Internships provide graduates with insight into job preferences

Internship experiences prove to be change makers for students' pre-graduation career paths. McKinney senior Anna Grace Di Leo said she’s applying for jobs she wouldn’t have considered this time last year because of her internship. Photo courtesy of Anna Grace Le Di Leo

By Vivian Roach | Desk Editor

Baylor alumna Trisha Porzycki, an activation coordinator in the corporate partnerships department for the Dallas Stars, said she always knew she wanted to work in sports. Through several internships and mentorships, she made it happen.

Her first internship started far from the sports industry, though. Porzycki said she started interning the summer after her freshman year in college with a startup baby food company, Little Gourmets. Nevertheless, the experience introduced her to the marketing and advertising world, she said.

“I didn’t really think that I was ever going to go into food, especially baby food, but it was a really good opportunity to get started, especially during internships,” Porzycki said. “That’s one of the biggest things I’ve definitely learned from this experience: as soon as you can, start applying for internships. The smallest experiences count, so that was definitely a good starting point for me to go off of.”

Porzycki said her supervisor at Little Gourmets helped her hone in on specific skills from there.

It wasn’t until the next summer she broke into the sports industry through a job at an advertising firm in Houston. Along with that job, Porzycki said she spent time with the Houston Astros learning about sports business inside the team.

Still sports-related, her next internship was from a different industry perspective. In Chicago over the summer of 2019, she campaigned during events for sports teams with NBC Sports as a social media and marketing intern.

“It was really an awesome opportunity because I’d always seen a team side of things,” Porzycki said. “To be able to go on the outside and see a broadcasting side or an outside media experience, it showed me when I was applying for jobs after I graduated, do I want to be more on the outside of sports reporting on it or do I want to be more on the inside and working for a team?”

Throughout this time, she said she also spent about two years working with the Baylor Athletics communication department. For one of those years, she served as the student contact for the Baylor acrobatics and tumbling team.

“[Sports information directors] gave me a lot of freedom to learn about college sports, as well as I got the opportunity to be a student contact for acrobatics and tumbling on my own.
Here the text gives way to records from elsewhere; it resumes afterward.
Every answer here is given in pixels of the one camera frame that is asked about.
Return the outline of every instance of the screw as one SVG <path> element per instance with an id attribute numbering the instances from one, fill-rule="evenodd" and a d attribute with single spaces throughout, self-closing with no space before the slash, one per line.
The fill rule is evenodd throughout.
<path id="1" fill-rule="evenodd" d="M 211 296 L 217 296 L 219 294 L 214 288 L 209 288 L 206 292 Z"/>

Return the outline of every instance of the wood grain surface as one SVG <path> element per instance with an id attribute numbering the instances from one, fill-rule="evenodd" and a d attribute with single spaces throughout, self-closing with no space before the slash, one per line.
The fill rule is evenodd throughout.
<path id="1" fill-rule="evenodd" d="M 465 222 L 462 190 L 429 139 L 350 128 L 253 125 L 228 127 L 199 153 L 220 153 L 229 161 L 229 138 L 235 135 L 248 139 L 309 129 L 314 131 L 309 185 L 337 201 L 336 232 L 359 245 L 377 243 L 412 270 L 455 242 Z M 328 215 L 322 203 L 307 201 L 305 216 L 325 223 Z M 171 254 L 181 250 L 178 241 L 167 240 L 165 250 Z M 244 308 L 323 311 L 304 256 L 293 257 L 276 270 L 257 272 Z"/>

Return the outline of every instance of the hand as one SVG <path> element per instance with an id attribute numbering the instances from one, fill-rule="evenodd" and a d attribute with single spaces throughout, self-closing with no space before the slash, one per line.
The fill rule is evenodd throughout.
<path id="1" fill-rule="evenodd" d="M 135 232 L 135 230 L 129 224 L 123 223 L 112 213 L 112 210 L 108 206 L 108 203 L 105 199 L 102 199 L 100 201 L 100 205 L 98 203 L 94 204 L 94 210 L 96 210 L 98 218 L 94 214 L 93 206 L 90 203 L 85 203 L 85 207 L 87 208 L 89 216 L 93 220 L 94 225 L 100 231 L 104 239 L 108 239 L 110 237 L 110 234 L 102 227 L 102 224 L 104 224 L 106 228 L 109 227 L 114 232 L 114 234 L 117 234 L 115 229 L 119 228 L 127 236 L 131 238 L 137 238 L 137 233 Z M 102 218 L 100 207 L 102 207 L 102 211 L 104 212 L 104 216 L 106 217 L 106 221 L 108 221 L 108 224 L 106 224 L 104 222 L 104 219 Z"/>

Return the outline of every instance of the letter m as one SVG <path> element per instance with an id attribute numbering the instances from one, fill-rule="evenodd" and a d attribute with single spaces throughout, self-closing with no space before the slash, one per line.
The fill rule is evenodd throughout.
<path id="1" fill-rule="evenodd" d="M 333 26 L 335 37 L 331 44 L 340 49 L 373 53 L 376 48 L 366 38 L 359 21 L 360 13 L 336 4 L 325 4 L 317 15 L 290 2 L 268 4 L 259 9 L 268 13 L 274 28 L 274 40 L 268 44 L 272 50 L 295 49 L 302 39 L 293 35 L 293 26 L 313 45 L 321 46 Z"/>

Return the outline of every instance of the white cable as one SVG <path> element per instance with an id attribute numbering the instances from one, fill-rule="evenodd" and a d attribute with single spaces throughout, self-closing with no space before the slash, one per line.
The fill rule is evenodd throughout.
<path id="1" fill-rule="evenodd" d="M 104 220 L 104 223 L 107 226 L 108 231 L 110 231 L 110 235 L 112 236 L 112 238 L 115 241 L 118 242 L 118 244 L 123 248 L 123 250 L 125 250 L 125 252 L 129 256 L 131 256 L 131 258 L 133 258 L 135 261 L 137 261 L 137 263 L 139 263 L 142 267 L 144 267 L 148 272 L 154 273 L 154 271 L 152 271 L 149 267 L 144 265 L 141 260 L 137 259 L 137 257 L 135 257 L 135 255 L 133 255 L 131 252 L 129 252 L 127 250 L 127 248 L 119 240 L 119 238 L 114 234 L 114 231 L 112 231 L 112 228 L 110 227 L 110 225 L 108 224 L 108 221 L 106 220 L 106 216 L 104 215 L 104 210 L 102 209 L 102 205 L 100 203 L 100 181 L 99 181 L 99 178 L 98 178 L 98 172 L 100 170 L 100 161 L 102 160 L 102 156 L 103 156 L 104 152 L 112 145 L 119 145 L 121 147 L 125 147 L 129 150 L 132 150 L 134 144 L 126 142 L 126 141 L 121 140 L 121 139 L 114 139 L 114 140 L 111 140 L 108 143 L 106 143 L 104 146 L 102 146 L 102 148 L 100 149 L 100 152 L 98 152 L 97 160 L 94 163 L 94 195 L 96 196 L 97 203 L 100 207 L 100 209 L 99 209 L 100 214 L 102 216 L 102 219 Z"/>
I got to handle everything on my own,” Porzycki said.

However, with so many diverse experiences, she said it was her mentors who helped steer her in a clear direction. Porzycki said she found her current job due to a suggestion from her senior year mentor.

“I always tell people now — I’ve kind of figured this out, especially about the sports world — is getting mentors that really helped me throughout all those internship experiences,” Porzycki said. “I made sure to always keep in touch with all of my internship supervisors, all of my bosses.”

Well on her way to graduation, McKinney senior Anna Grace Dileo said she’s applying for jobs she wouldn’t have considered this time last year because of her internship.

As a requirement for apparel merchandising majors, her hunt for an internship started last spring. To her surprise, she got a visual merchandising internship with New York City-based lifestyle brand LoveShackFancy. It was unexpected because these internships aren’t as readily available, she said.

“I was the first visual merch intern for LoveShackFancy. They’ve done internships for a bunch of different areas for a long time, but this is their first time doing visual merch, which was fun because it was a new area for me and the brand,” Dileo said.

Dileo said her internship went remote when COVID-19 hit that spring. However, it turned out to be something even better because she has been able to continue the internship remotely.

“I never even thought that I would get a visual merchandising internship. I was just looking at buying internships, but this is the one I got, and I was so excited,” Dileo said. “And I’ve learned so much, being able to learn way more than if I was in person because I’ve been able to continue it.”

During her time with LoveShackFancy, the company has opened four more stores and are continuing to grow rapidly, Dileo said. Consequently, she said she recently collaborated with the other employees and made a visual merchandising guidebook for all the stores.

“We created the first-ever merchandising guidebook for the company because their visuals are something that is really important to LoveShack and across all four stores,” she said. “We made this guidebook to show the visual merchandising standards of the company, so that’s something cohesive they have. We’ll pair different patterns, and we’ll show what pieces to put together, like some inspiration for the mannequin that the whole company gets as well.”

Aside from visual merchandising, Dileo said the whole team’s collaborative work at LoveShackFancy made her realize collaboration is a must in a job post-graduation.

“The way LoveShack runs their company is very personable and almost like a family,” she said. “In so many teams, there’s a big crossover, which is awesome because we’re all working together for the same goal, we have the same mindset and the same brand vision.”